Information provided -
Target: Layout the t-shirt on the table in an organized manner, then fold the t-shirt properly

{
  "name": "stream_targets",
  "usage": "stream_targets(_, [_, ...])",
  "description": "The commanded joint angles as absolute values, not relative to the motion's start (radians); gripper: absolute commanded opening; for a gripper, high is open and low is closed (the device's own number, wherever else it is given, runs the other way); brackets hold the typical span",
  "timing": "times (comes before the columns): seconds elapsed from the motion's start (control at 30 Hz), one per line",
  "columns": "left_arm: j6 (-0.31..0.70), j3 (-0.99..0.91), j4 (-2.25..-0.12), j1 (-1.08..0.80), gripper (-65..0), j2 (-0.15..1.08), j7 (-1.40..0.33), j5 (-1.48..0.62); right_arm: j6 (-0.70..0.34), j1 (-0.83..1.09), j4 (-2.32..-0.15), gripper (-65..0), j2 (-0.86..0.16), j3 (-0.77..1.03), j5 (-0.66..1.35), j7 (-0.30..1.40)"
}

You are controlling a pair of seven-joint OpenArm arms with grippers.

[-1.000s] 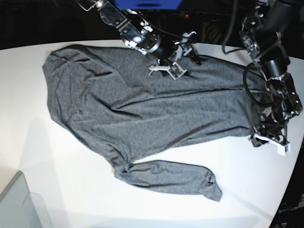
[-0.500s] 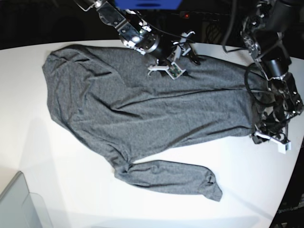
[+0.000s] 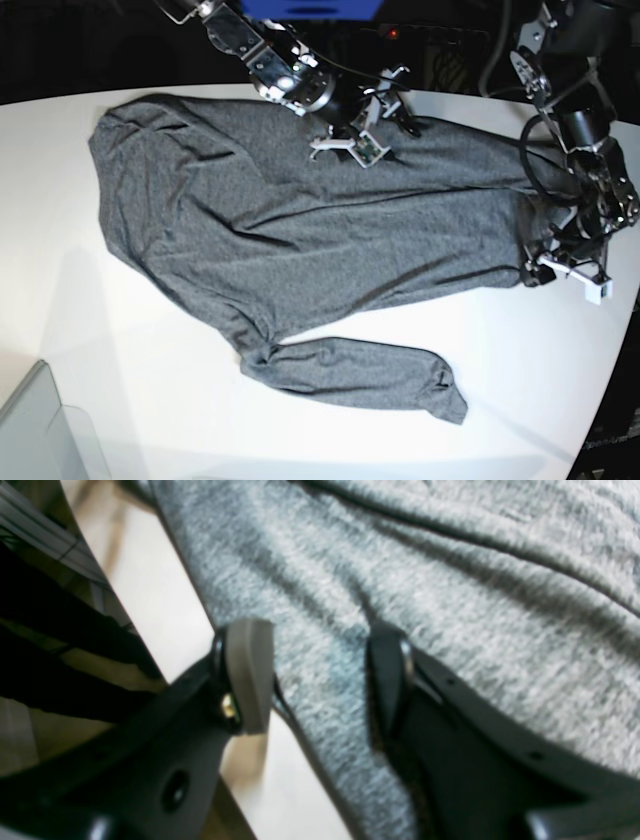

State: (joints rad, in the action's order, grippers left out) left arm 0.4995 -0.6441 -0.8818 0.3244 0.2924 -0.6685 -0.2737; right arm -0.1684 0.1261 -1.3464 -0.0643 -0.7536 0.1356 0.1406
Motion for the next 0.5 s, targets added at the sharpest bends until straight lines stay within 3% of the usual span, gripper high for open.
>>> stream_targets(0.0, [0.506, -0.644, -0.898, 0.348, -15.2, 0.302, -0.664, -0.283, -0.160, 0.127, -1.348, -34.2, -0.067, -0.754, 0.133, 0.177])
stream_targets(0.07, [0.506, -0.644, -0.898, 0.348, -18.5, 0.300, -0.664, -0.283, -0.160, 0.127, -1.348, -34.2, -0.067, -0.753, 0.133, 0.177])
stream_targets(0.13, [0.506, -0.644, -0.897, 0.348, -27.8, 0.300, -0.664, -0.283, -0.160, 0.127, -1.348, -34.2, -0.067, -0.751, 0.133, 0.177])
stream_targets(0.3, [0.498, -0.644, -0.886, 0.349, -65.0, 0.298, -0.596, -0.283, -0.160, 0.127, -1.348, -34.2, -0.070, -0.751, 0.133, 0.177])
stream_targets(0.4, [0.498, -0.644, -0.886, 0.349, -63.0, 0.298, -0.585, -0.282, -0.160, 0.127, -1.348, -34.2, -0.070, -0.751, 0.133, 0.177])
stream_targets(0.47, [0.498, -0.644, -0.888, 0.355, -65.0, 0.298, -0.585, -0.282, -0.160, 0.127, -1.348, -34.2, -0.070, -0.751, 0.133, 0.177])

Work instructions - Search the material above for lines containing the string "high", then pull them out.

Finished exercise -
  "description": "The commanded joint angles as absolute values, not relative to the motion's start (radians); gripper: absolute commanded opening; for a gripper, high is open and low is closed (the device's own number, wherever else it is given, runs the other way); brackets hold the typical span",
Motion for the next 0.5 s, targets added at the sharpest bends until straight lines stay within 3% of the usual span, gripper high for open.

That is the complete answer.